30 March 2005

Colleen Beitel, Marie Dearstyne, Carla Ellingson, Roslyn Hanson & Rochelle Williams



Heros and Warriors all of them...

--ryan





Flood of 911 Calls Builds Bridge for Future
 
By Larry Oakes
Star Tribune

BEMIDJI, MINN. -- As shots rang out in Red Lake High School, frantic students and staff members dialed 911.

The calls quickly overwhelmed the Indian reservation's emergency dispatch switchboard and began rolling over to 911 operators in Bemidji, 35 miles away. Across the miles, dozens of voices made pretty much the same desperate plea: "Someone's shooting people. Help us. Hurry."

Sitting in front of banks of computers, five Beltrami County dispatchers took the calls. Their supervisor, Beryl Wernberg, believes they and their counterparts in Red Lake saved lives Monday.
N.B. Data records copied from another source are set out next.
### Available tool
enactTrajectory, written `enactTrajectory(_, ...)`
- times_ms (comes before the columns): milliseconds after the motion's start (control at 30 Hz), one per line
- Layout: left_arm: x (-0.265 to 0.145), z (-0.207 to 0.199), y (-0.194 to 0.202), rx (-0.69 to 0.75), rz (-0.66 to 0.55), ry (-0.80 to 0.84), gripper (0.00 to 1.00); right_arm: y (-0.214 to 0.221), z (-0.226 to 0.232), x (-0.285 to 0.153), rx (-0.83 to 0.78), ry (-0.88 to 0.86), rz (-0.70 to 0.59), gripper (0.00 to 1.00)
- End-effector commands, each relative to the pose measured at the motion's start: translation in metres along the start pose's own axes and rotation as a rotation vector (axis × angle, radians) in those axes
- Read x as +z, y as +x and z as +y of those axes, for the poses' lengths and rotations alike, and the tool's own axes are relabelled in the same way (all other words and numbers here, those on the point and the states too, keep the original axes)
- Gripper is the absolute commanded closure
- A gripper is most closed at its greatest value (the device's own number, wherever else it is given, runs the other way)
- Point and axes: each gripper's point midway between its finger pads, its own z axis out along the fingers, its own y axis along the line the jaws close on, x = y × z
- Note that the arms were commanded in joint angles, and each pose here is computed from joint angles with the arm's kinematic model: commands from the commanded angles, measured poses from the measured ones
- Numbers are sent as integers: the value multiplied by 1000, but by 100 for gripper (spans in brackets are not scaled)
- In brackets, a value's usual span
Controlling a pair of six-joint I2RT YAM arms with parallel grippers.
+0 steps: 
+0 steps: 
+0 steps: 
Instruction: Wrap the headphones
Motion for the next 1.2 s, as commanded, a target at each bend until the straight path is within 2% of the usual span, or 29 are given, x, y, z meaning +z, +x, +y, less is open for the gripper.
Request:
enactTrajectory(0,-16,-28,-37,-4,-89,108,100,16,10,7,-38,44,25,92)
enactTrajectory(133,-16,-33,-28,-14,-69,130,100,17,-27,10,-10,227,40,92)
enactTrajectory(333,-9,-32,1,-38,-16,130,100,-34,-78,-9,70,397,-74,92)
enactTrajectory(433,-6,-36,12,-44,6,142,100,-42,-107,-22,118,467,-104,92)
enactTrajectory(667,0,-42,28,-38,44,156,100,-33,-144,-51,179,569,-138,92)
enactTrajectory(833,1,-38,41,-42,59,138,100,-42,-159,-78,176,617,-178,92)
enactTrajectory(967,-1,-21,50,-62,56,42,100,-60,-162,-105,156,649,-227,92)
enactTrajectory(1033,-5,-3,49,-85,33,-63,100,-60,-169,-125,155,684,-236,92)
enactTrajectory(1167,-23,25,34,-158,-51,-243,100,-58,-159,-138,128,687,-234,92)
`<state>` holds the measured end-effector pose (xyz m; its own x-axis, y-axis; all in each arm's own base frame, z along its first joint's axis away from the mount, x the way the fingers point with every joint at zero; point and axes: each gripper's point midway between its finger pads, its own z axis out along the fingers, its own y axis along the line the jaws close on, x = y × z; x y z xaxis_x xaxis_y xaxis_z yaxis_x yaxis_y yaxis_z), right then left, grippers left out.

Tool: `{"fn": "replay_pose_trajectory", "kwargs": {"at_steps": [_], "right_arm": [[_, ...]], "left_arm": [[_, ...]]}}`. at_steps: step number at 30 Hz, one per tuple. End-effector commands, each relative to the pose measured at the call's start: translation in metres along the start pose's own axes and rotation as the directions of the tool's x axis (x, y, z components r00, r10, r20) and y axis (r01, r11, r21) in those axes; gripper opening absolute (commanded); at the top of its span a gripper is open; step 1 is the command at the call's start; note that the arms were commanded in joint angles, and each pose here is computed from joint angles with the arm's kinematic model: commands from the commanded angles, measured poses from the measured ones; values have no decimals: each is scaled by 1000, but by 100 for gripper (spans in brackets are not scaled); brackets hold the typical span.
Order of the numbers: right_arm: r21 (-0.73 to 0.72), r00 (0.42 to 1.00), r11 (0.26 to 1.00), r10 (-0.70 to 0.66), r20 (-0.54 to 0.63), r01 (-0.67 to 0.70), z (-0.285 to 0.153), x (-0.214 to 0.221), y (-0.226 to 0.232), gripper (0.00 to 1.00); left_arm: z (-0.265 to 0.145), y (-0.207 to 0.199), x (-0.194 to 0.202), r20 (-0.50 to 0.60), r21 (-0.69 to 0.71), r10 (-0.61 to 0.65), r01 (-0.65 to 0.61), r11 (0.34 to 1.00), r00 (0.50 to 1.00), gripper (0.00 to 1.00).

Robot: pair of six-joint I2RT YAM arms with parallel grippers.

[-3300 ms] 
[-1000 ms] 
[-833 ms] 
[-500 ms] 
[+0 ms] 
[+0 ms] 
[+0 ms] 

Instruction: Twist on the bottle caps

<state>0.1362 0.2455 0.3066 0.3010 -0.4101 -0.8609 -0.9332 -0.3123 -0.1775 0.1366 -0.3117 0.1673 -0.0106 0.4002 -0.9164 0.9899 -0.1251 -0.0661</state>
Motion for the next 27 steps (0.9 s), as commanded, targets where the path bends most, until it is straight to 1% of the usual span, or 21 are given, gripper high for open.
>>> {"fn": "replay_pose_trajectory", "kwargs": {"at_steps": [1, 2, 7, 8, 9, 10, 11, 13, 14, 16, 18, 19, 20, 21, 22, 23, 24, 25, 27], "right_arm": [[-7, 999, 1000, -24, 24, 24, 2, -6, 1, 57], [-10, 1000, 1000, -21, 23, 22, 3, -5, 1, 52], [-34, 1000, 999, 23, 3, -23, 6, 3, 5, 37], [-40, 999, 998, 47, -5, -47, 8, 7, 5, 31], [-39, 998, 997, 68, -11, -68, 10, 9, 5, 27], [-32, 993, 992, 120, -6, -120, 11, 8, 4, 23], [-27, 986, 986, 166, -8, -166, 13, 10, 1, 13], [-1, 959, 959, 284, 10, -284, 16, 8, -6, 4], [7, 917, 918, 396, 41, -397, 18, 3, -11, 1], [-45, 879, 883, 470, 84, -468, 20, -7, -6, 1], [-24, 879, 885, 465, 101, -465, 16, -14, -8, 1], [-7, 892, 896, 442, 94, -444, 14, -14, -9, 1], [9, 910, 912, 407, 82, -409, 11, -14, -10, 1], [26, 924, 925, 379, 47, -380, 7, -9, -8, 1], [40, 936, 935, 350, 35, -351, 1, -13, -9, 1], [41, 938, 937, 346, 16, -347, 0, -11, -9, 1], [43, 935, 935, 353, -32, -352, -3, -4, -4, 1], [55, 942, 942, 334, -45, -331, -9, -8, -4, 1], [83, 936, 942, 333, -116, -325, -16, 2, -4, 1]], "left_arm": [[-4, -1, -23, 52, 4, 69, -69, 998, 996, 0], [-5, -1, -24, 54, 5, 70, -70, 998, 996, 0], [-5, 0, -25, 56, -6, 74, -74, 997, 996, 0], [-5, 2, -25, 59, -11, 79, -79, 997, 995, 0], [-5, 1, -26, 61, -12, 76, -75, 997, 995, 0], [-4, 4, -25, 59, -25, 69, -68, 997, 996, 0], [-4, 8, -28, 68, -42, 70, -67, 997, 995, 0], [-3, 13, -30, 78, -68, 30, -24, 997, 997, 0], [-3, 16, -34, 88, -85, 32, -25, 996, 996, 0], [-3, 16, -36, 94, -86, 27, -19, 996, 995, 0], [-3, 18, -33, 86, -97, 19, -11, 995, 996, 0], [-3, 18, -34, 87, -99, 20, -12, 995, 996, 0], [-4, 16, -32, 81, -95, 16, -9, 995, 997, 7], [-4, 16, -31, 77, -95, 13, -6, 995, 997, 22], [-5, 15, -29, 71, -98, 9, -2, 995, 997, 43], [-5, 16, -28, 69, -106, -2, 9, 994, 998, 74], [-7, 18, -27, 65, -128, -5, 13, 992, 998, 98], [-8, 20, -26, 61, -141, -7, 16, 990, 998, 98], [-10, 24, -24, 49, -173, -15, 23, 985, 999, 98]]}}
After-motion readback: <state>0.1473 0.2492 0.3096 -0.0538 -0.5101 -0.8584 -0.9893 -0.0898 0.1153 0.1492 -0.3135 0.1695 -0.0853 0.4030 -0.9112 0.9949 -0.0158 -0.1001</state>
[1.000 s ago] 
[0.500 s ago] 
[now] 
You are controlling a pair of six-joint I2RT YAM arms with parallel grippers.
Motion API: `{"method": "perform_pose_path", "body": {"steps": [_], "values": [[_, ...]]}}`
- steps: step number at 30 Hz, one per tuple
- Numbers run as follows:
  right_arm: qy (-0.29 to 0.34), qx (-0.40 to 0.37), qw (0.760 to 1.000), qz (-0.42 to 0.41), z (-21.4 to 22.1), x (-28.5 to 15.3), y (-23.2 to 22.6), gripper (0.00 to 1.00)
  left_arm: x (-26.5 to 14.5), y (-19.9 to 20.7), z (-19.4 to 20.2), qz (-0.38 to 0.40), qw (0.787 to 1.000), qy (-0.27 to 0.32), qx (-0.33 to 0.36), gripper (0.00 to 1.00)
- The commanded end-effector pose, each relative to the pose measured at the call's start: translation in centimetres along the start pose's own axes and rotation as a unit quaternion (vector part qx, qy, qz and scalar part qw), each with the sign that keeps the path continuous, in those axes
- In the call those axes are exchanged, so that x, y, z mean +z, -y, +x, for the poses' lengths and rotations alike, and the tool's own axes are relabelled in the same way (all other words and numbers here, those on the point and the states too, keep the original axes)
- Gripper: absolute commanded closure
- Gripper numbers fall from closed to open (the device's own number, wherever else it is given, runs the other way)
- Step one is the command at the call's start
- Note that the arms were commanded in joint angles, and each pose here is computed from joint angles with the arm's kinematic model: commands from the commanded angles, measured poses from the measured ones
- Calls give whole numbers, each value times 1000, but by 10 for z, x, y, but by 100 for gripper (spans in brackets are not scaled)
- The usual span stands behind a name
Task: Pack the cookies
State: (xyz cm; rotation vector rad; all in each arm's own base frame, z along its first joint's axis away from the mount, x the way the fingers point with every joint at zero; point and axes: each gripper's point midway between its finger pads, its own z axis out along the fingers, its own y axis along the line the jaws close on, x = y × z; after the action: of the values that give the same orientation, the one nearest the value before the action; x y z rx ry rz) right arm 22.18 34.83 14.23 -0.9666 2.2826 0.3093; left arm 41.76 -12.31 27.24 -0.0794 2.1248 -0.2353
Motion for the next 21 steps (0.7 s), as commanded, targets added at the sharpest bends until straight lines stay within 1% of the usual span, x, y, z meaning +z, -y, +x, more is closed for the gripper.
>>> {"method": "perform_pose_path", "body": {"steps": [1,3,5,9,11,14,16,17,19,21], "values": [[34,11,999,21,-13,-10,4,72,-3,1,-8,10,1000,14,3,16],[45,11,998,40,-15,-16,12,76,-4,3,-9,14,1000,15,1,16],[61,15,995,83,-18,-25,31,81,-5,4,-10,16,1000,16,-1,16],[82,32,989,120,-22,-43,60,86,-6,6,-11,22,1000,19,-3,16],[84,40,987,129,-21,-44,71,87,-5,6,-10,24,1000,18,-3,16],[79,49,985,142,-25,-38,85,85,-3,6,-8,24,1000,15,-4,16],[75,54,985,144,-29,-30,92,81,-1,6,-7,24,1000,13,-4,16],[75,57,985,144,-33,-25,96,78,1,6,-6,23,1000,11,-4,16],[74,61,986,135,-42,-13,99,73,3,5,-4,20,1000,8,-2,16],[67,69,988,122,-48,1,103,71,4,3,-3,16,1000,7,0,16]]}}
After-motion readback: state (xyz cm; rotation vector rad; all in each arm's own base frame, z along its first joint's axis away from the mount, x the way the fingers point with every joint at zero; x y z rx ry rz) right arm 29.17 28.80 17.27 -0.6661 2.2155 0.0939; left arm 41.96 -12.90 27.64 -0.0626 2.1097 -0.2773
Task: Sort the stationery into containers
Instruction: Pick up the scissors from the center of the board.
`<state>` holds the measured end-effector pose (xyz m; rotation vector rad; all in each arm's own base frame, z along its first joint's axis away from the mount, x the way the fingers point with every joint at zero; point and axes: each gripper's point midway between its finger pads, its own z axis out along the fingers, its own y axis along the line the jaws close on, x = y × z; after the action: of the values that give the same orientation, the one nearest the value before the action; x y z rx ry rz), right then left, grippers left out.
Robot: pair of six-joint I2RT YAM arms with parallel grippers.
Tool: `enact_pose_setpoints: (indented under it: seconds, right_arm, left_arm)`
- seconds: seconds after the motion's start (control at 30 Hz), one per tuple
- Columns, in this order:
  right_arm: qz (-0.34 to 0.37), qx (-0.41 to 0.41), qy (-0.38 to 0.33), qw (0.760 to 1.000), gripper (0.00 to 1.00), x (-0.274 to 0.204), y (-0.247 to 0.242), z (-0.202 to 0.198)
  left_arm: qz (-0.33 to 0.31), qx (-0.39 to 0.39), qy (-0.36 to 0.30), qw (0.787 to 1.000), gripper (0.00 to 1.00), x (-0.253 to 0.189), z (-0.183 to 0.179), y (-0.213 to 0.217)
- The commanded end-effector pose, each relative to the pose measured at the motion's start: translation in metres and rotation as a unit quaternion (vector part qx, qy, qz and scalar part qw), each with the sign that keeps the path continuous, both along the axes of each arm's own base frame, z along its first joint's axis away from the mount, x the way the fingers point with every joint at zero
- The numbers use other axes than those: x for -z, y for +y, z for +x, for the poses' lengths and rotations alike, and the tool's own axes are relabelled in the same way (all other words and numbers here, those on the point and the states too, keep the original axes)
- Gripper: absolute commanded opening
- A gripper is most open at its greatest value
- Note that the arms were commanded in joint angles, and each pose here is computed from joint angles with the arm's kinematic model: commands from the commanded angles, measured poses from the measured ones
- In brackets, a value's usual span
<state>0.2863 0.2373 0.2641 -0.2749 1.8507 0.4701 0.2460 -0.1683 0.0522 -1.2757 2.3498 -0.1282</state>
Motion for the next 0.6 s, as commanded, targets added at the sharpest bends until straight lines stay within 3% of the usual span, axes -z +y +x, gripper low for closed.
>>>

Trained for a variety of scenarios, including this one, the dispatchers had a reflexive set of crucial, potentially life-saving responses for each caller: "Yes, we know. Help is coming. Be calm. Stay low. Go into a room and lock the door. Hide."

 

"We don't advise people to confront someone who is bent on destruction," said Wernberg, recalling in an interview the tense moments and difficult hours after Monday's shootings. "They followed their training exactly."

Know their names

Beltrami County Sheriff Keith Winger declined Friday to release recordings or transcripts of the 911 calls, saying they first must be reviewed by FBI investigators who are reconstructing the shootings moment by moment. He also declined to let the five dispatchers be interviewed while the investigation is in progress.

But he and Wernberg had high praise for the dispatchers' handling of the calls and said the public should know their names: Colleen Beitel, Marie Dearstyne, Carla Ellingson, Roslyn Hanson and Rochelle Williams.

It was Beitel, said Wernberg, who took the all-important call from a female security guard in the school, kept her on the line and got her patched through in a three-way hookup with the Red Lake police.

"She was able to keep telling Colleen where in the building the shots were coming from, and we were able to relay that information. At the same time, she was moving through the hallways, warning kids to get in the rooms."

Wernberg said that extensive training allowed the dispatchers to handle the calls dispassionately: "You run on automatic. If you had to sit there and think, you'd be wasting time and maybe a life."

Still, it was impossible, Wernberg said, for the dispatchers not to feel for their fellow dispatchers in Red Lake, knowing that they were taking calls from their own children's school.

Outpouring of help

There was an outpouring of emergency aid from other towns, too.

Ambulances came speeding from as far away as Longville and Bigfork, mostly as back-up, to stand by and handle any routine emergencies that might crop up in places that had diverted emergency vehicles to Red Lake.

If there are silver linings to the tragedy, Winger said, one might be that emergency workers forged a strong bond with their counterparts on the reservation, making past uncertainties and misunderstandings over jurisdiction and cultural differences seem paltry.

"In a crisis, you forget about obstacles and run to the aid of your neighbors," he said. "Maybe we'll see barriers come down."